Apache Spark, which was developed by the Apache Software Foundation, the University of California-Berkeley and Databricks, works on top of the Hadoop Distributed File System (HDFS), the file system tailored for Hadoop Big Data deployments. But Spark takes a different approach to processing data than other Hadoop software. Instead of adopting the two-stage MapReduce strategy, Spark can perform repeated queries on the same information while keeping it in memory, which can make data analysis much more efficient.
The result, according to Databricks, is Hadoop application performance that is up to 100 times faster with in-memory computing, and 10 times faster using traditional storage.

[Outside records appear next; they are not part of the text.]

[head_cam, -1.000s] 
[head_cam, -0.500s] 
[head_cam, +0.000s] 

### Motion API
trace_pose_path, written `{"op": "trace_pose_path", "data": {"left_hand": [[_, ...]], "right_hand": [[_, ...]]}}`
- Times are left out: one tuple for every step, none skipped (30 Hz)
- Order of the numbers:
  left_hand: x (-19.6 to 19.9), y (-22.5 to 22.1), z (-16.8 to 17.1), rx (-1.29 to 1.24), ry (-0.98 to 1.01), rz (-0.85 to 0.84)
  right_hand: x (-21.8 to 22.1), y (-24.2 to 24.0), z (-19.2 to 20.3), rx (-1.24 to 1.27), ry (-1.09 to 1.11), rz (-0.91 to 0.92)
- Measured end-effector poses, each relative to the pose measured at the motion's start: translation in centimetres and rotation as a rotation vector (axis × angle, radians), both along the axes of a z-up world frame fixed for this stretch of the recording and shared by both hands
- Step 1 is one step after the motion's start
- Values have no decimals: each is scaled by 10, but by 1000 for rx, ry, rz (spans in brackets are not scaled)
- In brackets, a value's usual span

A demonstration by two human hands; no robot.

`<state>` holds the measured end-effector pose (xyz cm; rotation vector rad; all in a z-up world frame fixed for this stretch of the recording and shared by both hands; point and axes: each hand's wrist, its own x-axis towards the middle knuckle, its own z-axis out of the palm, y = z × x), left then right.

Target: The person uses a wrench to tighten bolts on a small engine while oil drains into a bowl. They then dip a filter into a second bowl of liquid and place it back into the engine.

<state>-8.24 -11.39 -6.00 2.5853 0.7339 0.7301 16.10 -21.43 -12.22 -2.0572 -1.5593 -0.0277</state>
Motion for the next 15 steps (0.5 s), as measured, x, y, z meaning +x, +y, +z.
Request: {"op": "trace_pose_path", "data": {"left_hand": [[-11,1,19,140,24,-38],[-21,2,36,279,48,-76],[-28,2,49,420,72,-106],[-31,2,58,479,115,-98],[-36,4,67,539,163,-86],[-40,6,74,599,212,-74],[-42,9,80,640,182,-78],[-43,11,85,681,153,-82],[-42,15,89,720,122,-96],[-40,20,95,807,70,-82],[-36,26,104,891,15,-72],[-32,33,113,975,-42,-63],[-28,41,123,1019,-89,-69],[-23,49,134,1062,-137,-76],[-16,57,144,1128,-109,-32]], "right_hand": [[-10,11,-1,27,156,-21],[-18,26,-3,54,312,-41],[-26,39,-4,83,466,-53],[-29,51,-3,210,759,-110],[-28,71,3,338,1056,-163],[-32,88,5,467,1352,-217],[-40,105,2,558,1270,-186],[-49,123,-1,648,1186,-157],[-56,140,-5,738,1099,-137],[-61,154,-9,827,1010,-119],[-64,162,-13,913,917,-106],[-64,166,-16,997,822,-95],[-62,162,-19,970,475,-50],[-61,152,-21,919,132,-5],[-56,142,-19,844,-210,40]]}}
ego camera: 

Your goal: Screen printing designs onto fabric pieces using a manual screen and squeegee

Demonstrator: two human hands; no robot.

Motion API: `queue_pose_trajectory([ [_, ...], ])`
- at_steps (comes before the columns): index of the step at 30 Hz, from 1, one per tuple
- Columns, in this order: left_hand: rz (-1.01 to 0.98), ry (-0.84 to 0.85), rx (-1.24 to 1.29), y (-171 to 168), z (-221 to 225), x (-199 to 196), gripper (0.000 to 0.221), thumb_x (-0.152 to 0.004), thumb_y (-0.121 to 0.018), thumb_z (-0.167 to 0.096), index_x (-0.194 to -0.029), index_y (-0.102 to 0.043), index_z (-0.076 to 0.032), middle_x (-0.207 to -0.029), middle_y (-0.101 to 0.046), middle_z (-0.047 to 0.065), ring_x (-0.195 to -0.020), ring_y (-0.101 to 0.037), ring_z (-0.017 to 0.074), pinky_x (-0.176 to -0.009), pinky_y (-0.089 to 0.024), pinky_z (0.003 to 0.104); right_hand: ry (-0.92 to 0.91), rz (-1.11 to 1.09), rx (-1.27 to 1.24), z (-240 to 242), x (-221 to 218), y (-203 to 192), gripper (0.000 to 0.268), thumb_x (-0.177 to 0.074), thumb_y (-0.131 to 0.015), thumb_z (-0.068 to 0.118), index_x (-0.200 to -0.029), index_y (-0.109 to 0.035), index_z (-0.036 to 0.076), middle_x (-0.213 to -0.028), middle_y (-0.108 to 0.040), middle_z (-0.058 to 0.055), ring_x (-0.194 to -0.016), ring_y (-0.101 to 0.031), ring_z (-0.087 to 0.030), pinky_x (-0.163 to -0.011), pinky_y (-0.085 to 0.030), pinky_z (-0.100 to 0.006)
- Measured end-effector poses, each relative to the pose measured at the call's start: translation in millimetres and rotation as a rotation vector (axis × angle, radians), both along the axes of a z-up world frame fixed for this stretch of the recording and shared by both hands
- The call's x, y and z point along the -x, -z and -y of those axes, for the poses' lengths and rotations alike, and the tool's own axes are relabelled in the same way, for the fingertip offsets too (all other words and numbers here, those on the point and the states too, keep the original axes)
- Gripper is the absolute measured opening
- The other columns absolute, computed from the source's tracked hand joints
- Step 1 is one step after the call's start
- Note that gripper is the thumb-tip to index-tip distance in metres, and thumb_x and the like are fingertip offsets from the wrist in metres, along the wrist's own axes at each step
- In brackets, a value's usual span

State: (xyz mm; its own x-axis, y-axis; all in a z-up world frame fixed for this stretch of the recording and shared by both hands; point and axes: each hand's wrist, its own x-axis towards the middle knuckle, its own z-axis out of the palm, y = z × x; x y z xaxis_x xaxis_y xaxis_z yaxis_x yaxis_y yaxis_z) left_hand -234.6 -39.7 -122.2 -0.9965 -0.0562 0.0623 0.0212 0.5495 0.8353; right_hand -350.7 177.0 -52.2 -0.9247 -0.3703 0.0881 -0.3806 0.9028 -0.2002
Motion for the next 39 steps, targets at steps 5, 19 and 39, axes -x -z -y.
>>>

MapR is hoping to capitalize on those performance improvements to help the MapR Hadoop distribution appeal to enterprises that demand high-performance computing. "With this release, MapR extends its lead in the Hadoop market for high performance by enabling Spark applications to run on the world record-holding distribution for Hadoop, which uniquely allows streaming writes directly to the data platform," according to the company.
MapR also is pitching Spark integration as a way to improve data quality and derive better information from data, since Spark-powered applications "are operating on more real-time data, which ultimately enables faster fraud detection, better personalization of media, higher quality from manufacturing processes and other operational analytic use cases."
That Spark is open source means it's likely to continue evolving rapidly, expanding the applicability of Hadoop and making it more useful in high-performance environments.